Prompt: Could you count the lines below that include the word "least" and give only the number?

# # #

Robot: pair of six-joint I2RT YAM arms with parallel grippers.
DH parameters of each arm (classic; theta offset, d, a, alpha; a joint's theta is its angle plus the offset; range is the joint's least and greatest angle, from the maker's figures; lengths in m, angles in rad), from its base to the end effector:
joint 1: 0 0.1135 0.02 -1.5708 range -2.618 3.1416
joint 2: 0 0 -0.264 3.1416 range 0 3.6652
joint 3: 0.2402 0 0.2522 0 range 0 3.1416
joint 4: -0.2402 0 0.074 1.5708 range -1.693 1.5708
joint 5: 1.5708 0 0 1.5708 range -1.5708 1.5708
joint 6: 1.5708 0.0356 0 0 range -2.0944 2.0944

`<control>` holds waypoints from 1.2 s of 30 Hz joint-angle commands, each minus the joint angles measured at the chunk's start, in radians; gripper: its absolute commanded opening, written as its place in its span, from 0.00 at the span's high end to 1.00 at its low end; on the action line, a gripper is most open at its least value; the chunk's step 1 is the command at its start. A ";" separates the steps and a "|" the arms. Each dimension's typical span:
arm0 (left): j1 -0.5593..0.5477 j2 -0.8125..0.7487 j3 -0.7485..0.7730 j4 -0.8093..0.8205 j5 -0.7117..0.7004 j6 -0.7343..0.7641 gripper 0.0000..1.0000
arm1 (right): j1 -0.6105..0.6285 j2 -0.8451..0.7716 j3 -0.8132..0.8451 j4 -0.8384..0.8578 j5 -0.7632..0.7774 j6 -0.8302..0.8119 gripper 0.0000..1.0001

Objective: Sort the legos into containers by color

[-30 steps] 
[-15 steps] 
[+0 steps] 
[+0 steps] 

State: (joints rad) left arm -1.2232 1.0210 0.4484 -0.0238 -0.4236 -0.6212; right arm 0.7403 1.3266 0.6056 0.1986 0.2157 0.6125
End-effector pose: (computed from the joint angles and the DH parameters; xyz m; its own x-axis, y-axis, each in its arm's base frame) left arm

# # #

Expected answer: 2